È il risultato di anni di contatti politici, economici ma anche militari incoraggiati dagli Stati Uniti che avevano avviato il Patto di Abramo tra Israele e alcuni Paesi arabi. Le monarchie del Golfo hanno sempre temuto la concorrenza della repubblica islamica sciita: vale la pena ricordare che negli anni Ottanta foraggiarono con 50 miliardi di dollari una guerra di otto anni e un milione di morti del dittatore iracheno Saddam Hussein contro Teheran. Difficile dimenticare i vecchi incubi del mondo sunnita.

In questo quadro è interessante rilevare che il più grande Paese sunnita della regione, la Turchia, membro dagli anni Cinquanta della Nato, non solo non è intervenuta contro Teheran ma ha chiuso i suoi cieli alle operazioni militari americane. In Turchia gli Usa hanno basi con missili puntati sia verso la Russia che l’Iran.

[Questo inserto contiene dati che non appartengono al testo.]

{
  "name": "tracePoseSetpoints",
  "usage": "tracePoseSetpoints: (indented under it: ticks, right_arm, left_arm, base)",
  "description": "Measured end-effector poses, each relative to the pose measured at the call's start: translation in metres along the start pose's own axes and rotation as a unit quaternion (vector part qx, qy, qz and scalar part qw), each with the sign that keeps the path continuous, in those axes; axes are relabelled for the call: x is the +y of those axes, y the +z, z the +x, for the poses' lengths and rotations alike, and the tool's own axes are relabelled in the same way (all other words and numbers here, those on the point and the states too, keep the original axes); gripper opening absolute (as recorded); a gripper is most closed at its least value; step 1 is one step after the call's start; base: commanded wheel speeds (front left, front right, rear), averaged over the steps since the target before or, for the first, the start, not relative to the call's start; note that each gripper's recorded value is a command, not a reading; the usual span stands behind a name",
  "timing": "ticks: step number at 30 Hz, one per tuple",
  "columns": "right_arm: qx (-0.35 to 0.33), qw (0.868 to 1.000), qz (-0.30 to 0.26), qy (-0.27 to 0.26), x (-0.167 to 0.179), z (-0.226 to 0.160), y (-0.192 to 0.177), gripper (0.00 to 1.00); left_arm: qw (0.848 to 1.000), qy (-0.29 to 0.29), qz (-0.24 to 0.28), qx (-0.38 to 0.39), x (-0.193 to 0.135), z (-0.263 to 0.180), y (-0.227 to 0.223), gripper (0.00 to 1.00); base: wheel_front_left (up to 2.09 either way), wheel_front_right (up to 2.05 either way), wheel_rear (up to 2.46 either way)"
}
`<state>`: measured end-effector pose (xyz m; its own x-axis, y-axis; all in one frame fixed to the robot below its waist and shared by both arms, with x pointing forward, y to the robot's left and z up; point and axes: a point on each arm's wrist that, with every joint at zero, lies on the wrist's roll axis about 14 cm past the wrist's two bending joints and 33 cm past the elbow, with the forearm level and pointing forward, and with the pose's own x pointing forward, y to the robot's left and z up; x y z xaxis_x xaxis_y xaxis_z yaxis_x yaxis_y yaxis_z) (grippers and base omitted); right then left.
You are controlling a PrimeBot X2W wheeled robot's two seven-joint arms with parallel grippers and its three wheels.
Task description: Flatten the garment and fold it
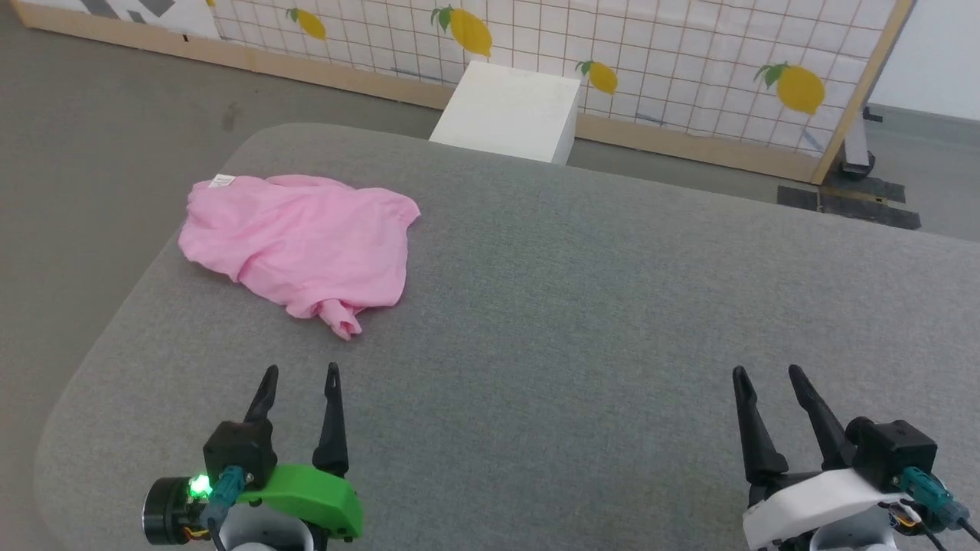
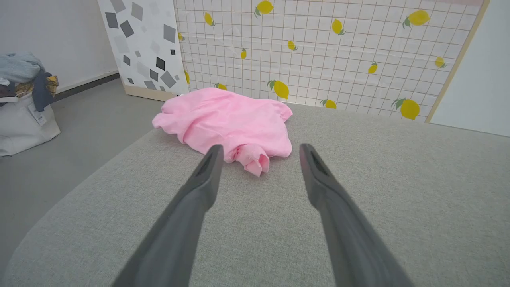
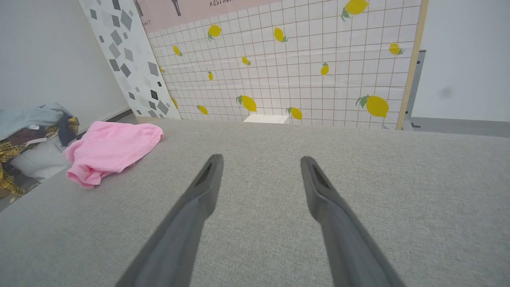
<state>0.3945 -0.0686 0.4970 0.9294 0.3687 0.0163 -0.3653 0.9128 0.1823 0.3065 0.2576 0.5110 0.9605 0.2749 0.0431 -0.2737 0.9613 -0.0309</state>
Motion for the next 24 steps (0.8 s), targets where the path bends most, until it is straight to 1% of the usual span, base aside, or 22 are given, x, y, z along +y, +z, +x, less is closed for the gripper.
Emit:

Il Sultano della Nato Erdogan fa la sua politica estera con spregiudicatezza: ha dato i suoi droni all’Ucraina ma importa gas e petrolio dalla Russia e mantiene un rapporto privilegiato con Putin. Tutto questo significa che gli Stati Uniti e i loro alleati come Gran Bretagna e Francia stanno cerca nuovi alleati in Medo Oriente. 

Una nuova Nato?
È assai presto per dire che sta sorgendo una nuova Nato del Sud nella regione capeggiata da Israele ma sicuramente con questa con questa guerra si stanno testando nuove soluzioni.

Che cosa faranno gli iraniani? Il lancio di centinaia di droni e missili – colpiti dai sistemi di difesa anti-missilistica – era diretto al “pubblico” vero degli ayatollah, non tanto l’opinione interna, ignorata o manovrata dalla propaganda, quanto gli alleati di Teheran nella regione (Hezbollah, Houthi yemeniti, milizie sciite irachene) e gli avversari arabi dell’Iran nella regione, soprattutto verso quel Golfo che Teheran vuole assolutamente “Persico” dove è di stanza la sesta flotta Usa. Ma gli iraniani, al contrario dell’iracheno Saddam, non hanno nessuna intenzione di combattere contro Israele e i suoi alleati la “madre di tutte le battaglie”.

Il loro obiettivo è la sopravvivenza al potere, come del resto Netanyahu, che non ha nessuna intenzione di togliere il dito dal grilletto. Con lui lo scontro finale continuerà ad aleggiare come un incubo sul Medio Oriente. L’unica alternativa sarebbe la diplomazia ma passa inevitabilmente da una soluzione al dramma palestinese e alla guerra in corso a Gaza. Netanyahu non la vuole questa soluzione e neppure noi in Occidente siamo sicuri di volerla, se non a parole.